===== DATA TO USE

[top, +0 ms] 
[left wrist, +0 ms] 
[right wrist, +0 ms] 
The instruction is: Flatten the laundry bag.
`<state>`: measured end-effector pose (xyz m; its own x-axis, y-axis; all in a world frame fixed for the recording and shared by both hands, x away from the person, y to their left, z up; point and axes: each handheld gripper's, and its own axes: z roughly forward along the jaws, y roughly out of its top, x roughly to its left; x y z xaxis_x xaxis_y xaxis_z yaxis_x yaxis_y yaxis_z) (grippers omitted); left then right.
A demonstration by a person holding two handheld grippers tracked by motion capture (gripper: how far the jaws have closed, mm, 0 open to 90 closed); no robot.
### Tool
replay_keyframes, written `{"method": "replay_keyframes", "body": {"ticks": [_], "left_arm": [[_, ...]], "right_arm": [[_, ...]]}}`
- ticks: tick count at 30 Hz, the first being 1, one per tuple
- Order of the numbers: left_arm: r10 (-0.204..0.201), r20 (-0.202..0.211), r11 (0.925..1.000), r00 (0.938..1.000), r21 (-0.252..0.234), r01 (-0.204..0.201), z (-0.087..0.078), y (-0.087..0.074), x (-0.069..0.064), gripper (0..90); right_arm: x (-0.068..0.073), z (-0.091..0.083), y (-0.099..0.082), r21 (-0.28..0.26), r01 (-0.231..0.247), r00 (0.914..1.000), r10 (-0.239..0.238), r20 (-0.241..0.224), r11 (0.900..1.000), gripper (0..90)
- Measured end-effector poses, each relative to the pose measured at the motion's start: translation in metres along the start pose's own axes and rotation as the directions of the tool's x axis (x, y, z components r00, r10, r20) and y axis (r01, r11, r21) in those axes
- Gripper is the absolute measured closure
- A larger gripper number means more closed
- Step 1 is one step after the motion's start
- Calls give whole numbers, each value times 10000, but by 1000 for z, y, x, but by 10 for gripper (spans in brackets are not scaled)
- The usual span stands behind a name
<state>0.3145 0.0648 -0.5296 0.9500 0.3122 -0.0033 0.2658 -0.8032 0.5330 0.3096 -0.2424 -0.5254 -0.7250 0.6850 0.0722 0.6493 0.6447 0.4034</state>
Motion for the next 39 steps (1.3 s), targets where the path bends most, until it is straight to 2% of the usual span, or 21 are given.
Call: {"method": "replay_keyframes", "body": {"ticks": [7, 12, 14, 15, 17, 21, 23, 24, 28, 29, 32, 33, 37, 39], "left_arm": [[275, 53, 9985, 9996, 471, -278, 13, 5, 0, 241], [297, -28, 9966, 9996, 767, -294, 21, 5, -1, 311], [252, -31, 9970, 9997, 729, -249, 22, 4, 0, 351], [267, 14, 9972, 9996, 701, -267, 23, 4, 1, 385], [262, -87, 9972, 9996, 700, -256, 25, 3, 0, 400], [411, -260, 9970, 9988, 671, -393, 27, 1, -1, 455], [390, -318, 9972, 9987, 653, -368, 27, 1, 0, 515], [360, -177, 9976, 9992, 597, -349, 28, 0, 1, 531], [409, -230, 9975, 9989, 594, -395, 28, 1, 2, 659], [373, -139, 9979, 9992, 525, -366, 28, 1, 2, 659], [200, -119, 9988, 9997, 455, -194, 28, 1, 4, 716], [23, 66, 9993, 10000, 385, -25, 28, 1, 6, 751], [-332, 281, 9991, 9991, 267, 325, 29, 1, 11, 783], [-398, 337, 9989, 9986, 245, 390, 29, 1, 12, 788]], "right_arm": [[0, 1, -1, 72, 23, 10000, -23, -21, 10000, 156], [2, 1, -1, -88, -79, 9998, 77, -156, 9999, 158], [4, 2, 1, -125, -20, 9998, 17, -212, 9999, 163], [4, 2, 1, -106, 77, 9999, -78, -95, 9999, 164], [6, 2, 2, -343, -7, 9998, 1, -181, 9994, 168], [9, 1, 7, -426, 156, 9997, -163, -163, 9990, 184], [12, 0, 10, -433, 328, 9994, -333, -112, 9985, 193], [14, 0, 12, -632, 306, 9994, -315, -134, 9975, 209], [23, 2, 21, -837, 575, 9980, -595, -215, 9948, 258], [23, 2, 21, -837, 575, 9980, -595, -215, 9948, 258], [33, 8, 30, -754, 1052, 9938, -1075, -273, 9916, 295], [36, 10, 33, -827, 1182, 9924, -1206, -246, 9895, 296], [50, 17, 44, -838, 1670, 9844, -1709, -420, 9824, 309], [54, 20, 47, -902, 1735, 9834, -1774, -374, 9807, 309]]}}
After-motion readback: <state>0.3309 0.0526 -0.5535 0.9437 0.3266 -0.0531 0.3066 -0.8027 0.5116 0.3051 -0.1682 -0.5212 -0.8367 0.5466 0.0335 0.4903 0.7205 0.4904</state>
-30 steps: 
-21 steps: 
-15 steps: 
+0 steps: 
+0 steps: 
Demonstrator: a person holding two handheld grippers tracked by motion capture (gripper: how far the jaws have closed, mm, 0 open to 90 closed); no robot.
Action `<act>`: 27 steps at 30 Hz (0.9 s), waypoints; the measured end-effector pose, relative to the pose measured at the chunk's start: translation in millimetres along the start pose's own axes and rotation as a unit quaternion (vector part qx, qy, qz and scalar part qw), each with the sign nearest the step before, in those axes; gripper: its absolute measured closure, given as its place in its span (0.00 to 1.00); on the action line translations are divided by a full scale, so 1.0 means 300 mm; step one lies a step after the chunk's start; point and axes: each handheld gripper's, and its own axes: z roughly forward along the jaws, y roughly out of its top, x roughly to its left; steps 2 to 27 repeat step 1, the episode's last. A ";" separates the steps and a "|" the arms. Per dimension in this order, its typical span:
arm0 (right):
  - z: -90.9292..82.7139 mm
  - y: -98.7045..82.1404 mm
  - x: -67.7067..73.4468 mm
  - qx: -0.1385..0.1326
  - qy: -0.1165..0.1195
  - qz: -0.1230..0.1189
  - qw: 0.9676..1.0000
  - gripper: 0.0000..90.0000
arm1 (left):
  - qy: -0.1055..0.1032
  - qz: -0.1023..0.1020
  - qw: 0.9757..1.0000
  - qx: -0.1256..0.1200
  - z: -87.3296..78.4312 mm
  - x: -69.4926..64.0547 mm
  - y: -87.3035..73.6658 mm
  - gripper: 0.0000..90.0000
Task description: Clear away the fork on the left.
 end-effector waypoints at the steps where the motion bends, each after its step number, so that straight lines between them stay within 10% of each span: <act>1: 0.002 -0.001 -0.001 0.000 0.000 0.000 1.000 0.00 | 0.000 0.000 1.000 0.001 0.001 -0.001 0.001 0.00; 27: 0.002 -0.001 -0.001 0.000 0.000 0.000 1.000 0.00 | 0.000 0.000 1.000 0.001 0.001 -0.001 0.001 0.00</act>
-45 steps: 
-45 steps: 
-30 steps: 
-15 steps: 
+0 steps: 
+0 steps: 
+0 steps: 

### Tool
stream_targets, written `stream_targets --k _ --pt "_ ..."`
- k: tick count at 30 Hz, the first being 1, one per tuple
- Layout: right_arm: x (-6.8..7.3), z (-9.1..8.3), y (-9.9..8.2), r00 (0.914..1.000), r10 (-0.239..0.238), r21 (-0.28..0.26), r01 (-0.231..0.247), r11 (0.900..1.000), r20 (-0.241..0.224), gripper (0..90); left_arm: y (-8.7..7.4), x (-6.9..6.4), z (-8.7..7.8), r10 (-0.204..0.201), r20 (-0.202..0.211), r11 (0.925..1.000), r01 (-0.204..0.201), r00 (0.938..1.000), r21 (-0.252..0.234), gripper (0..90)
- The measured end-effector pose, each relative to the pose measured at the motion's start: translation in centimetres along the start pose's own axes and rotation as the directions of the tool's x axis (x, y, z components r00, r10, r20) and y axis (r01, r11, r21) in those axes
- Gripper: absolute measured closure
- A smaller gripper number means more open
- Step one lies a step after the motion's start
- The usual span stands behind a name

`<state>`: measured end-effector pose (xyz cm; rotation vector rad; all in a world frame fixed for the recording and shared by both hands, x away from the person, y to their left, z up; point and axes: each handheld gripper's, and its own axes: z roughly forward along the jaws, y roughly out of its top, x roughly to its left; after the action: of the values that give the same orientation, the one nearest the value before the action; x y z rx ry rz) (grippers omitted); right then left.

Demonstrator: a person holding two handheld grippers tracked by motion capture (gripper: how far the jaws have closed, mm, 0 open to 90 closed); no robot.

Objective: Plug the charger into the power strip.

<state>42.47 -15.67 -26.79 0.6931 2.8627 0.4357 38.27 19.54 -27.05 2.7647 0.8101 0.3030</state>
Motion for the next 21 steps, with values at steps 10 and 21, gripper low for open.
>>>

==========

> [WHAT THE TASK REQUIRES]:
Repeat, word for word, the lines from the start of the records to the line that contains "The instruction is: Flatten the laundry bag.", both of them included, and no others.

> [FINAL ANSWER]:
[top, +0 ms] 
[left wrist, +0 ms] 
[right wrist, +0 ms] 
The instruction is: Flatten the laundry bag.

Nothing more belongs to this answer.